**PROBLEM TO SOLVE**.
Apart from the pictures, write out all the records exactly.

*** RECORDS Section Begins ***

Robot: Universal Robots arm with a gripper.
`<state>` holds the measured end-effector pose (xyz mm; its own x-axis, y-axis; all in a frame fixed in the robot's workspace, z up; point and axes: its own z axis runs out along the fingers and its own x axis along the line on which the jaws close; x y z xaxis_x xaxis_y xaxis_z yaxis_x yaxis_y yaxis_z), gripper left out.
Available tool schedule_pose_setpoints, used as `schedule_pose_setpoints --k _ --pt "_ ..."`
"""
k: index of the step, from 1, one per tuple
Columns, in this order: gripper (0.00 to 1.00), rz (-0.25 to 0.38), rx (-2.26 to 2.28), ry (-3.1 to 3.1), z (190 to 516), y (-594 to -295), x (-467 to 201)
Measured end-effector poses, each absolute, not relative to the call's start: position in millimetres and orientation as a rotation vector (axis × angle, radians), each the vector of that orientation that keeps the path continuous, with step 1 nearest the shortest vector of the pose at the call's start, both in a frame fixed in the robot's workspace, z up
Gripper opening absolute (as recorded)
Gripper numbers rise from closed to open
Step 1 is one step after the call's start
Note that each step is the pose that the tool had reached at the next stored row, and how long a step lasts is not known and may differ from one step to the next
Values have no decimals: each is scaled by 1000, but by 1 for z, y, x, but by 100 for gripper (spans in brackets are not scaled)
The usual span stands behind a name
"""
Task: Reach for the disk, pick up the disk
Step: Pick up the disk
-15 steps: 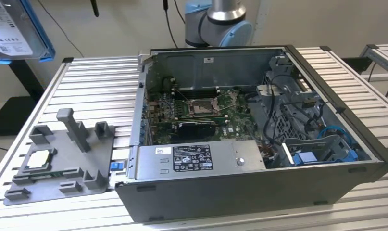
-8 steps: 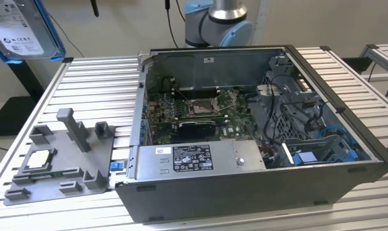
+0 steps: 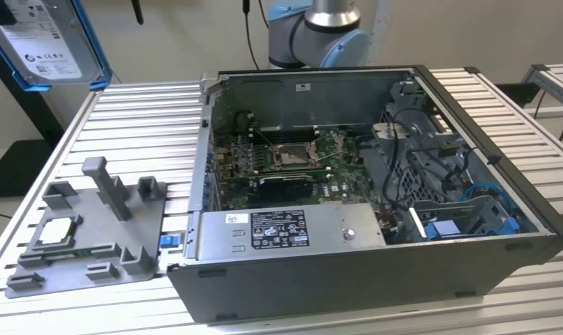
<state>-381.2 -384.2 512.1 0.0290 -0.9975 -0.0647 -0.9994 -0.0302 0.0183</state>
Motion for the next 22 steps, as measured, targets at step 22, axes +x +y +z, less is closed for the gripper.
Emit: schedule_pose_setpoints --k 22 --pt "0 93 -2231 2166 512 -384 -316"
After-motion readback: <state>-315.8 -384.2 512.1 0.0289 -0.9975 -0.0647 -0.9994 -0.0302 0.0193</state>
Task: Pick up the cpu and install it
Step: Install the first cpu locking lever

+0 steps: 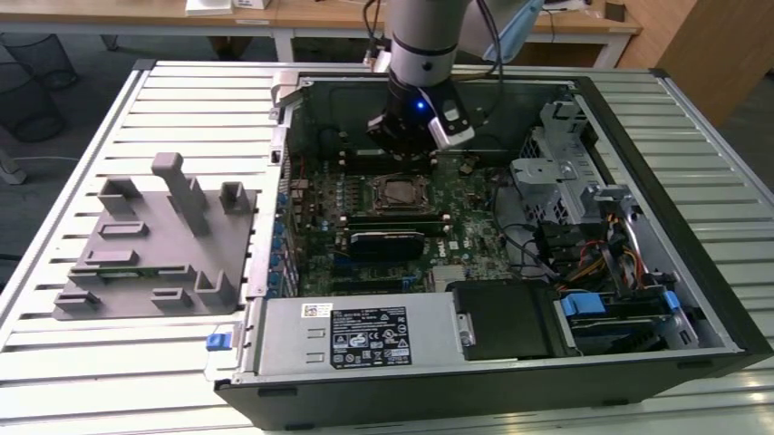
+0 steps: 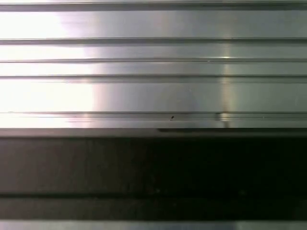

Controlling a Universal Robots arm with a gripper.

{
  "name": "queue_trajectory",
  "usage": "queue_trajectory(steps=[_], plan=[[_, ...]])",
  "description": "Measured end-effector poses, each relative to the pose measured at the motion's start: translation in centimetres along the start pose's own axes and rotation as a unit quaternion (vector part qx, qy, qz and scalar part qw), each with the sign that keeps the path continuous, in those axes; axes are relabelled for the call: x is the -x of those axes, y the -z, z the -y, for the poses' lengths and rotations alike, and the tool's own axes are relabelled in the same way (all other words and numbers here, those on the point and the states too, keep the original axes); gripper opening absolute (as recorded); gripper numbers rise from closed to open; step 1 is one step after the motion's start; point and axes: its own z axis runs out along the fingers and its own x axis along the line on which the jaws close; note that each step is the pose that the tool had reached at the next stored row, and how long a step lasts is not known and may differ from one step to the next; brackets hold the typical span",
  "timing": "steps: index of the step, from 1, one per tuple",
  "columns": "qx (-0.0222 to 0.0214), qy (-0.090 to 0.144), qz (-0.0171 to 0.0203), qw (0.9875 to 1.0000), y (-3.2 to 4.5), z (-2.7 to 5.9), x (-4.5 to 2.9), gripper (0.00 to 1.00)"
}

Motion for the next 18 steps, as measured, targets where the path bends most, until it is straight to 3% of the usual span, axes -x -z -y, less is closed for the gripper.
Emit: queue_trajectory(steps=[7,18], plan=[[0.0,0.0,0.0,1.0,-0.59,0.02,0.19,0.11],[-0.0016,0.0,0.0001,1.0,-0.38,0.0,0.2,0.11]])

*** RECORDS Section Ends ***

**REPLY**.
Robot: Universal Robots arm with a gripper.
`<state>` holds the measured end-effector pose (xyz mm; its own x-axis, y-axis; all in a frame fixed in the robot's workspace, z up; point and axes: its own z axis runs out along the fingers and its own x axis along the line on which the jaws close; x y z xaxis_x xaxis_y xaxis_z yaxis_x yaxis_y yaxis_z), gripper left out.
Available tool schedule_pose_setpoints, used as `schedule_pose_setpoints --k _ --pt "_ ..."`
"""
k: index of the step, from 1, one per tuple
Columns, in this order: gripper (0.00 to 1.00), rz (-0.25 to 0.38), rx (-2.26 to 2.28), ry (-3.1 to 3.1), z (190 to 516), y (-594 to -295), x (-467 to 201)
Measured end-effector poses, each absolute, not relative to the call's start: position in millimetres and orientation as a rotation vector (axis × angle, radians), each the vector of that orientation that keeps the path continuous, with step 1 nearest the shortest vector of the pose at the call's start, both in a frame fixed in the robot's workspace, z up
Gripper opening absolute (as recorded)
Gripper numbers rise from closed to open
Step 1 is one step after the call's start
Note that each step is the pose that the tool had reached at the next stored row, and how long a step lasts is not known and may differ from one step to the next
Values have no decimals: each is scaled by 1000, but by 1 for z, y, x, but by 100 for gripper (spans in brackets are not scaled)
The usual span stands behind a name
"""
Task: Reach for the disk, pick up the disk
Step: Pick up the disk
-15 steps: 
-8 steps: 
+0 steps: 
<state>-381.2 -384.2 512.1 0.0290 -0.9975 -0.0647 -0.9994 -0.0302 0.0183</state>
Motion for the next 22 steps, as measured, targets at step 22, axes +x +y +z, less is closed for the gripper.
Emit: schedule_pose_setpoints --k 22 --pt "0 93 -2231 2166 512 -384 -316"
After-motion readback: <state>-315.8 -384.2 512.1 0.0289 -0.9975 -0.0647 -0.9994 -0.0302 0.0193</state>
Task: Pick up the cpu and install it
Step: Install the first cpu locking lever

+0 steps: 
+0 steps: 

Controlling a Universal Robots arm with a gripper.

{
  "name": "queue_trajectory",
  "usage": "queue_trajectory(steps=[_], plan=[[_, ...]])",
  "description": "Measured end-effector poses, each relative to the pose measured at the motion's start: translation in centimetres along the start pose's own axes and rotation as a unit quaternion (vector part qx, qy, qz and scalar part qw), each with the sign that keeps the path continuous, in those axes; axes are relabelled for the call: x is the -x of those axes, y the -z, z the -y, for the poses' lengths and rotations alike, and the tool's own axes are relabelled in the same way (all other words and numbers here, those on the point and the states too, keep the original axes); gripper opening absolute (as recorded); gripper numbers rise from closed to open; step 1 is one step after the motion's start; point and axes: its own z axis runs out along the fingers and its own x axis along the line on which the jaws close; note that each step is the pose that the tool had reached at the next stored row, and how long a step lasts is not known and may differ from one step to the next; brackets hold the typical span",
  "timing": "steps: index of the step, from 1, one per tuple",
  "columns": "qx (-0.0222 to 0.0214), qy (-0.090 to 0.144), qz (-0.0171 to 0.0203), qw (0.9875 to 1.0000), y (-3.2 to 4.5), z (-2.7 to 5.9), x (-4.5 to 2.9), gripper (0.00 to 1.00)"
}

Motion for the next 18 steps, as measured, targets where the path bends most, until it is straight to 3% of the usual span, axes -x -z -y, less is closed for the gripper.
Emit: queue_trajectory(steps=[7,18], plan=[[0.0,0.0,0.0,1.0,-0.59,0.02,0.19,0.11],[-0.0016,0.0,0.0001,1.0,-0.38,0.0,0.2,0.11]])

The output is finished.